Collection entries
--- --- ---

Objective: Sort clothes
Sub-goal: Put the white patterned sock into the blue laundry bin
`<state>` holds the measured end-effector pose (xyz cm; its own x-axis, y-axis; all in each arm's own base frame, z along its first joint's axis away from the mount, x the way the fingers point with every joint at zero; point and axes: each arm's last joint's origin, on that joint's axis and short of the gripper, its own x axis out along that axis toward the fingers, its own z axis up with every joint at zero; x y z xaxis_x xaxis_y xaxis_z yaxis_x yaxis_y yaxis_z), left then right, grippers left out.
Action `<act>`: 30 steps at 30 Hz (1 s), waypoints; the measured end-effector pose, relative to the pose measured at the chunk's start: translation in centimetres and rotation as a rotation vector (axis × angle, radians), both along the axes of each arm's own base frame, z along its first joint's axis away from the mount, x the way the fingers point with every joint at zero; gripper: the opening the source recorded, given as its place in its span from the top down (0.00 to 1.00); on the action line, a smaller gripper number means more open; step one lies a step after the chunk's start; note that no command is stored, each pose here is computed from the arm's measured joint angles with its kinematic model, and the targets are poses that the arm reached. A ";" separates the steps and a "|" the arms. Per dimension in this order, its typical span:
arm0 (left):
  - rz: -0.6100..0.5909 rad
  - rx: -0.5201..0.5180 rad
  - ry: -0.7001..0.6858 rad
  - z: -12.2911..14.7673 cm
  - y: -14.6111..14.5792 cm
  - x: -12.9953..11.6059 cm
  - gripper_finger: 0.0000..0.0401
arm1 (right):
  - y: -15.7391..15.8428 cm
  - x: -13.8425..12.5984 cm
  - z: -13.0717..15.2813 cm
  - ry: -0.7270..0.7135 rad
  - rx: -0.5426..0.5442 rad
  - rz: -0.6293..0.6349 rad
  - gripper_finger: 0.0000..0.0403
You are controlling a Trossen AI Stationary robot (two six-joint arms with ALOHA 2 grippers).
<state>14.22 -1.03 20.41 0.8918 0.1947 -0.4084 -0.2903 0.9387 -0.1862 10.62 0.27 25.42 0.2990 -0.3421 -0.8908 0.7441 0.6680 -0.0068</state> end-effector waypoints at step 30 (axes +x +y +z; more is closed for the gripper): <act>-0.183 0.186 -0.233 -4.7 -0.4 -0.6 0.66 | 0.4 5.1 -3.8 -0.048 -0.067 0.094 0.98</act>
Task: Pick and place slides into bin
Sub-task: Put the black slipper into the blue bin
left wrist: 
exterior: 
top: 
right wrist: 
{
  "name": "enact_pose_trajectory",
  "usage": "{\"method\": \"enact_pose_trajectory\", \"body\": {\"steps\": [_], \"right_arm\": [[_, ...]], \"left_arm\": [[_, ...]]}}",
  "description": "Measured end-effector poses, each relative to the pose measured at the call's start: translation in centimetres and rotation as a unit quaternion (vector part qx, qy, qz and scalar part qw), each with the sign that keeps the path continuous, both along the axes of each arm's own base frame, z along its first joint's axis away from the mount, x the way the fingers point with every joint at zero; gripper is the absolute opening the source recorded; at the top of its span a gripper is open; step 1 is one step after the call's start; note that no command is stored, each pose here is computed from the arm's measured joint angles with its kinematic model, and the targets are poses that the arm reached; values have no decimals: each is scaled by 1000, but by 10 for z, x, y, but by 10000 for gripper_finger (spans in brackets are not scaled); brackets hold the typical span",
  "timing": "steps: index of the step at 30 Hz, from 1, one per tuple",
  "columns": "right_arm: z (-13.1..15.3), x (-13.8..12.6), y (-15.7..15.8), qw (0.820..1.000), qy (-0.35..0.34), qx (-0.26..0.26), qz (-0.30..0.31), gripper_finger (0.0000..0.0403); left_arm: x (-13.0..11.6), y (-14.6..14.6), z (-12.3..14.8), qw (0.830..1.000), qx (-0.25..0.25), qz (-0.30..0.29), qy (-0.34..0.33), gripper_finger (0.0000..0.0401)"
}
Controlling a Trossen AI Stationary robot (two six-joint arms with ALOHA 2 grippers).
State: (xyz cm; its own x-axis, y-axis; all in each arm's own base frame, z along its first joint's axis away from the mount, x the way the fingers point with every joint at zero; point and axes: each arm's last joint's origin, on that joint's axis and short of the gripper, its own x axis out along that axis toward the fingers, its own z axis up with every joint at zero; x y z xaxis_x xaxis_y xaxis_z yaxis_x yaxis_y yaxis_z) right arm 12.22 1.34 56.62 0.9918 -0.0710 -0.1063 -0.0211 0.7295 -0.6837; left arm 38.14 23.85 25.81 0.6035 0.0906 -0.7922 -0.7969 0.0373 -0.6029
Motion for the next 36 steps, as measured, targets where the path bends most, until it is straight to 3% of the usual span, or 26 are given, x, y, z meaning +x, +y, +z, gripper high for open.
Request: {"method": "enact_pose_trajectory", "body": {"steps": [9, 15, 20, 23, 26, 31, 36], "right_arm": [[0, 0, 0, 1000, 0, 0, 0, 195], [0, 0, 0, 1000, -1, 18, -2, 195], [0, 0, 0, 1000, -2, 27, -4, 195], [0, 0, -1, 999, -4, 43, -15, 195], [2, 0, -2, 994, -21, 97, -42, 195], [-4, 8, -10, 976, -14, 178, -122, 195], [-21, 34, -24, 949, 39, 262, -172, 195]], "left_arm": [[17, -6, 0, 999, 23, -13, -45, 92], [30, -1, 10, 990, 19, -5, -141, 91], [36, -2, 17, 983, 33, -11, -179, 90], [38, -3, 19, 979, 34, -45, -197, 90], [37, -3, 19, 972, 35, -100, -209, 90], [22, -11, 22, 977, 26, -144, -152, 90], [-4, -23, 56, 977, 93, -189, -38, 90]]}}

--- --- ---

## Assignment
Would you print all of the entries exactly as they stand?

## Exercise solution
Objective: Sort clothes
Sub-goal: Put the white patterned sock into the blue laundry bin
`<state>` holds the measured end-effector pose (xyz cm; its own x-axis, y-axis; all in each arm's own base frame, z along its first joint's axis away from the mount, x the way the fingers point with every joint at zero; point and axes: each arm's last joint's origin, on that joint's axis and short of the gripper, its own x axis out along that axis toward the fingers, its own z axis up with every joint at zero; x y z xaxis_x xaxis_y xaxis_z yaxis_x yaxis_y yaxis_z), left then right, grippers left out.
Action `<act>`: 30 steps at 30 Hz (1 s), waypoints; the measured end-effector pose, relative to the pose measured at the chunk's start: translation in centimetres and rotation as a rotation vector (axis × angle, radians), both along the axes of each arm's own base frame, z along its first joint's axis away from the mount, x the way the fingers point with every joint at zero; gripper: the opening the source recorded, given as its place in its span from the top down (0.00 to 1.00); on the action line, a smaller gripper number means more open; step one lies a step after the chunk's start; note that no command is stored, each pose here is computed from the arm's measured joint angles with its kinematic model, and the targets are poses that the arm reached. A ";" separates the steps and a "|" the arms. Per dimension in this order, its typical span:
arm0 (left):
  - rz: -0.6100..0.5909 rad
  - rx: -0.5201..0.5180 rad
  - ry: -0.7001..0.6858 rad
  - z: -12.2911..14.7673 cm
  - y: -14.6111..14.5792 cm
  - x: -12.9953..11.6059 cm
  - gripper_finger: 0.0000..0.0401
arm1 (right):
  - y: -15.7391..15.8428 cm
  - x: -13.8425..12.5984 cm
  - z: -13.0717..15.2813 cm
  - ry: -0.7270..0.7135 rad
  - rx: -0.5426..0.5442 rad
  - rz: -0.6293..0.6349 rad
  - gripper_finger: 0.0000..0.0403
You are controlling a Trossen AI Stationary robot (two six-joint arms with ALOHA 2 grippers).
<state>14.22 -1.03 20.41 0.8918 0.1947 -0.4084 -0.2903 0.9387 -0.1862 10.62 0.27 25.42 0.2990 -0.3421 -0.8908 0.7441 0.6680 -0.0068</state> end-effector waypoints at step 30 (axes +x +y +z; more is closed for the gripper): <act>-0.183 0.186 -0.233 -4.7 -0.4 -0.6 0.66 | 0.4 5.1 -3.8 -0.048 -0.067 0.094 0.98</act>
Task: Pick and place slides into bin
Sub-task: Put the black slipper into the blue bin
left wrist: 
exterior: 
top: 
right wrist: 
{
  "name": "enact_pose_trajectory",
  "usage": "{\"method\": \"enact_pose_trajectory\", \"body\": {\"steps\": [_], \"right_arm\": [[_, ...]], \"left_arm\": [[_, ...]]}}",
  "description": "Measured end-effector poses, each relative to the pose measured at the call's start: translation in centimetres and rotation as a unit quaternion (vector part qx, qy, qz and scalar part qw), each with the sign that keeps the path continuous, both along the axes of each arm's own base frame, z along its first joint's axis away from the mount, x the way the fingers point with every joint at zero; gripper is the absolute opening the source recorded; at the top of its span a gripper is open; step 1 is one step after the call's start; note that no command is stored, each pose here is computed from the arm's measured joint angles with its kinematic model, and the targets are poses that the arm reached; values have no decimals: each is scaled by 1000, but by 10 for z, x, y, but by 10000 for gripper_finger (spans in brackets are not scaled); brackets hold the typical span",
  "timing": "steps: index of the step at 30 Hz, from 1, one per tuple",
  "columns": "right_arm: z (-13.1..15.3), x (-13.8..12.6), y (-15.7..15.8), qw (0.820..1.000), qy (-0.35..0.34), qx (-0.26..0.26), qz (-0.30..0.31), gripper_finger (0.0000..0.0403); left_arm: x (-13.0..11.6), y (-14.6..14.6), z (-12.3..14.8), qw (0.830..1.000), qx (-0.25..0.25), qz (-0.30..0.29), qy (-0.34..0.33), gripper_finger (0.0000..0.0401)"
}
Controlling a Trossen AI Stationary robot (two six-joint arms with ALOHA 2 grippers).
State: (xyz cm; its own x-axis, y-axis; all in each arm's own base frame, z along its first joint's axis away from the mount, x the way the fingers point with every joint at zero; point and axes: each arm's last joint's origin, on that joint's axis and short of the gripper, its own x axis out along that axis toward the fingers, its own z axis up with every joint at zero; x y z xaxis_x xaxis_y xaxis_z yaxis_x yaxis_y yaxis_z) right arm 12.22 1.34 56.62 0.9918 -0.0710 -0.1063 -0.0211 0.7295 -0.6837; left arm 38.14 23.85 25.81 0.6035 0.0906 -0.7922 -0.7969 0.0373 -0.6029
Motion for the next 36 steps, as measured, targets where the path bends most, until it is straight to 3% of the usual span, or 26 are given, x, y, z meaning +x, +y, +z, gripper high for open.
Request: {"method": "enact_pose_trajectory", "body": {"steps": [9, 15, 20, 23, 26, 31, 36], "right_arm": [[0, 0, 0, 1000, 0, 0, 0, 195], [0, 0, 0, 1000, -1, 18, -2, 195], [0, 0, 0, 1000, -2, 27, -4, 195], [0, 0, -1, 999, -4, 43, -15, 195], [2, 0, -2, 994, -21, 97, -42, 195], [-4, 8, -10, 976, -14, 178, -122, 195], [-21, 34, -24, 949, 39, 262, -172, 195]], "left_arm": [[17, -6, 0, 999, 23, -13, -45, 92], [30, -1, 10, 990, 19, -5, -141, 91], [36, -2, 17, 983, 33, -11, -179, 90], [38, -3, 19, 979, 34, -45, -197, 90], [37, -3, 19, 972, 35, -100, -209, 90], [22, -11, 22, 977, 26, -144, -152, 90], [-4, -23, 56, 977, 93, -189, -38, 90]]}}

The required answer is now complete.